Mobile Performance Drag
Mobile-first indexing means Google ranks you on the mobile rendering of every page. When a popular URL scores 80 on desktop and 35 on mobile, you're being ranked on the 35. This report surfaces those URLs — weighted by clicks so the worst offenders rise to the top.
Why it matters
Most teams optimise to the desktop PSI score because that's what shows up in dev tools and CI. But that's the score nobody is being ranked on. A wide mobile-vs-desktop gap on a high-traffic URL is a silent ranking dampener that classical PSI dashboards don't surface.
How it's built
- For every URL with both a mobile and a desktop PSI run, compute
desktop_score − mobile_score. - Keep only URLs where that gap is at least 20 points (a meaningful divergence — < 20 is within normal noise between profiles).
- Multiply the gap by the URL's 28-day clicks to get the Drag Score.
- Pair that with the site-wide GSC mobile-vs-desktop average position gap — the macro signal confirming whether the per-URL drag is showing up in actual ranking outcomes.
How to read the tiers
- Severe drag (≥ 40 pt gap) — almost certainly a mobile-only render-blocking asset, oversized hero image, or third-party script that mobile profiles down-rank harder than desktop.
- Moderate drag (20–39 pt) — usually fixable with image format / lazy-load tweaks. Not a fire, but worth queueing before the next core update.

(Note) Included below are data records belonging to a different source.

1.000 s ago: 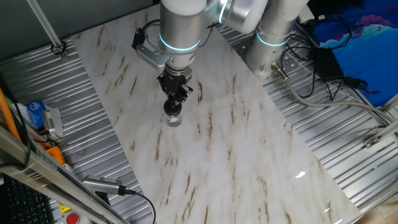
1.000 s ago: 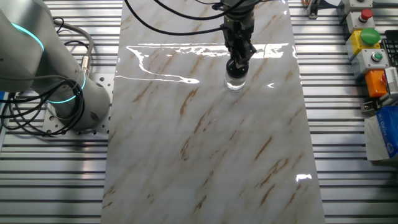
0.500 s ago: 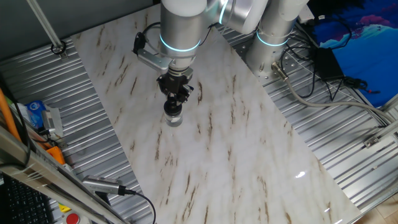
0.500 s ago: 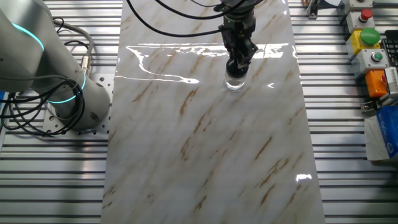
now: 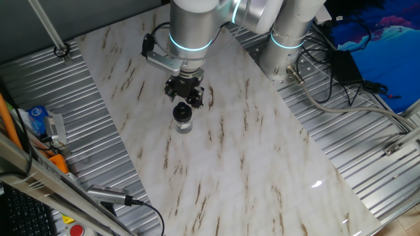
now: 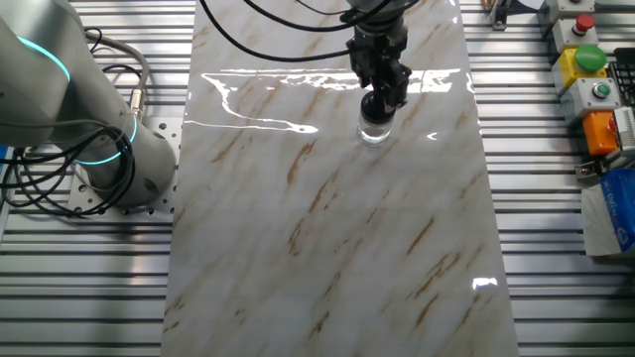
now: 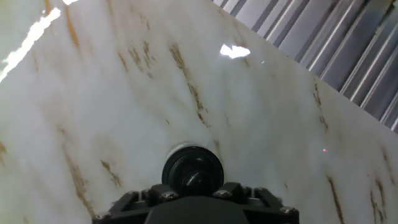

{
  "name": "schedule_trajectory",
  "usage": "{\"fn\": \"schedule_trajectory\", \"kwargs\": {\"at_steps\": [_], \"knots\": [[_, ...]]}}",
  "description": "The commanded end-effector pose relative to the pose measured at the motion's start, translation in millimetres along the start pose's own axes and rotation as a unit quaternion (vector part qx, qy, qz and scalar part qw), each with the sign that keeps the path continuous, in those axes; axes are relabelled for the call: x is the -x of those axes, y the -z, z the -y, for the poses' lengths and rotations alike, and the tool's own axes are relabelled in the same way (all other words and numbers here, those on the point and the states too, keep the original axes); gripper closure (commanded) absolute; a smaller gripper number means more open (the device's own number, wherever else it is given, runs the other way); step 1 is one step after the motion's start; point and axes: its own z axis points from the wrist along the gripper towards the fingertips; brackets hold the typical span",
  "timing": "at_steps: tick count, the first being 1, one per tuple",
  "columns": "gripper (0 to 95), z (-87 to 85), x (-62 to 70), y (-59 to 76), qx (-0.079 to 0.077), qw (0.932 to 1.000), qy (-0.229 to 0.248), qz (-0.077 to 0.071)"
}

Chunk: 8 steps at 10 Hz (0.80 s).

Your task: Screw the lid onto the jar

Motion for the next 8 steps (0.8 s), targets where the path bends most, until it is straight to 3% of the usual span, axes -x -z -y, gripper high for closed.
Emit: {"fn": "schedule_trajectory", "kwargs": {"at_steps": [1,3,8], "knots": [[19.0,-2.0,0.7,11.6,-0.001,0.9976,0.070,-0.002],[19.0,-2.1,0.8,12.3,0.009,0.9921,0.125,0.009],[19.0,-1.8,0.6,10.7,0.025,0.9671,0.253,0.018]]}}
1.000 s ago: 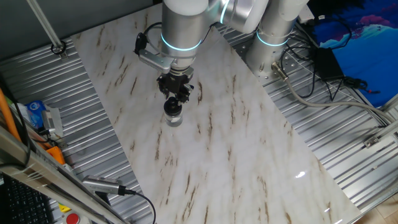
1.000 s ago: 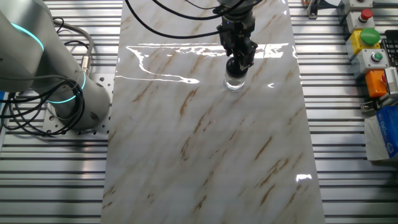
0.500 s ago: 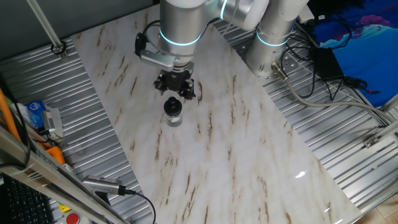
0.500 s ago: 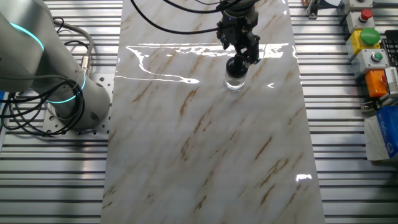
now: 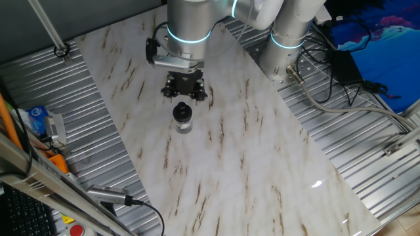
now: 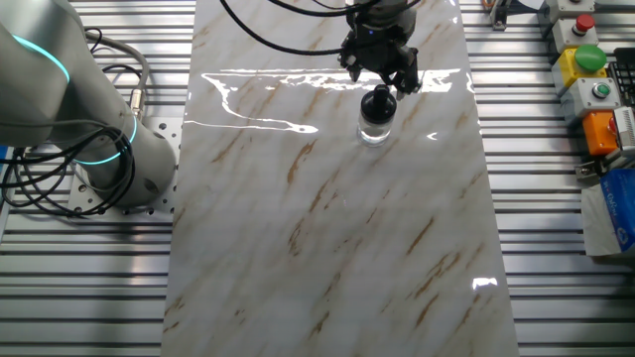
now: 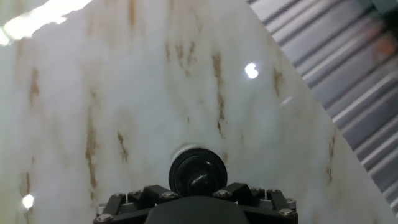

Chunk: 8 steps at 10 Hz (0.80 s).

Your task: Screw the lid onto the jar

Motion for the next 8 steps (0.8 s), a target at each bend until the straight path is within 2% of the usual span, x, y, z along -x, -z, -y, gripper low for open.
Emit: {"fn": "schedule_trajectory", "kwargs": {"at_steps": [1,3,5,7,8], "knots": [[19.0,-0.3,0.2,-0.6,0.015,0.9970,0.075,0.001],[19.0,-0.3,0.2,-0.7,0.011,0.9972,0.074,-0.005],[19.0,-0.3,0.1,-0.6,0.010,0.9977,0.068,-0.004],[19.0,-0.3,0.1,-0.5,0.004,0.9979,0.062,-0.018],[19.0,-0.3,0.1,-0.5,0.006,0.9983,0.055,-0.015]]}}
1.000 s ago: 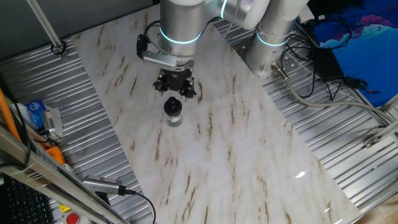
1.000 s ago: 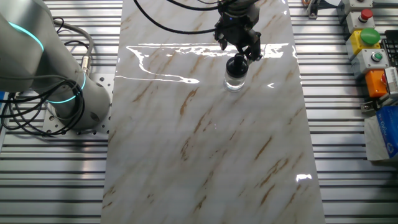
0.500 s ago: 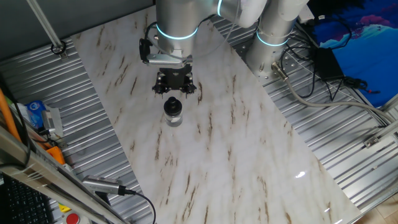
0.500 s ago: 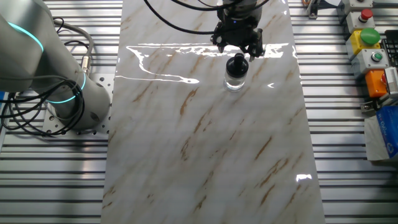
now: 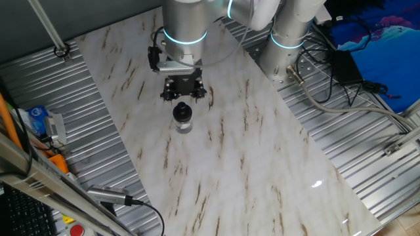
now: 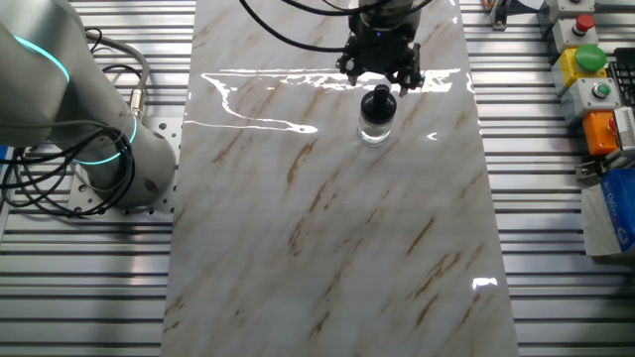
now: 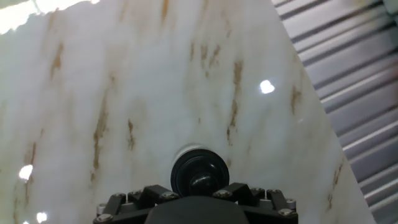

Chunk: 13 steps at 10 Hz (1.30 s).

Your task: Screw the lid onto the jar

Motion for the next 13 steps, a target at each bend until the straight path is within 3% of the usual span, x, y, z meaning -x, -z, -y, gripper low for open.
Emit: {"fn": "schedule_trajectory", "kwargs": {"at_steps": [1,3,4,6,11,13], "knots": [[19.0,0.1,0.2,0.0,0.000,0.9999,-0.015,-0.003],[19.0,0.1,0.2,0.0,-0.008,0.9995,-0.013,-0.029],[19.0,0.1,0.2,0.0,-0.007,0.9993,-0.015,-0.033],[19.0,0.1,0.2,0.0,-0.013,0.9991,-0.023,-0.034],[19.0,0.1,0.2,0.1,-0.010,0.9996,-0.010,-0.025],[19.0,0.0,0.1,0.1,-0.007,0.9998,0.008,-0.015]]}}
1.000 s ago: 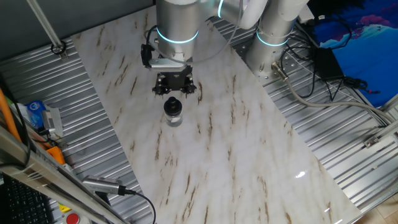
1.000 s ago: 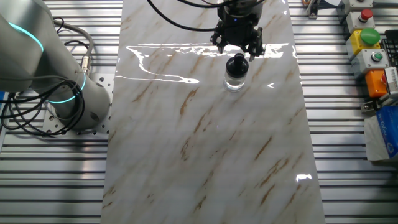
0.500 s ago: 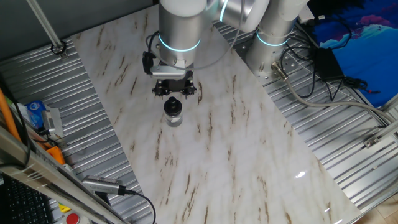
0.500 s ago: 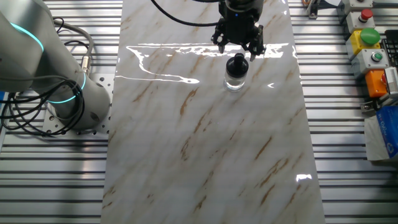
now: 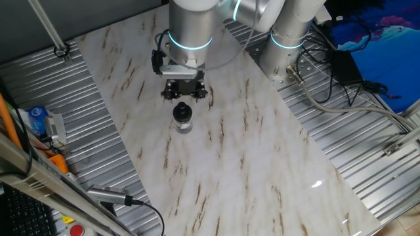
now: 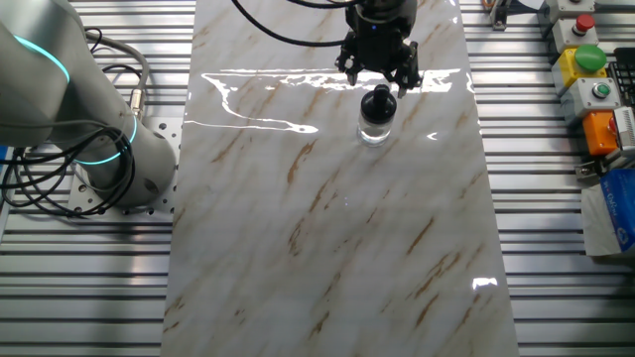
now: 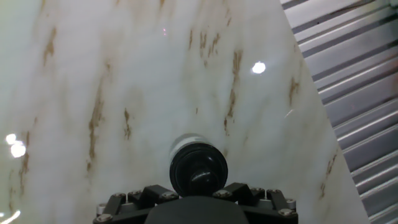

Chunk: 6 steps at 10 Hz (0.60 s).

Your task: Screw the lid onto the jar

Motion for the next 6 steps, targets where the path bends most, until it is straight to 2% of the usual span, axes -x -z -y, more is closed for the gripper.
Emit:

- Site mobile-pos vs desktop — the GSC angle. Positive numbers mean your mobile rankings are systematically worse than desktop, which usually means the per-URL drags are translating into real ranking pain.
Limitations
The site-wide position gap is at the device level, not query × URL × device. We can't currently
confirm which queries are being dragged on which page, only that the drag exists at the
URL level. Per-query mobile drag would require ingesting gsc_query_device_day, which
isn't part of the current schema.
Data requirements
- PSI runs on both
mobileanddesktopstrategies for the same URL. - GSC
gsc_page_dayfor clicks, andgsc_device_dayfor the site-wide gap.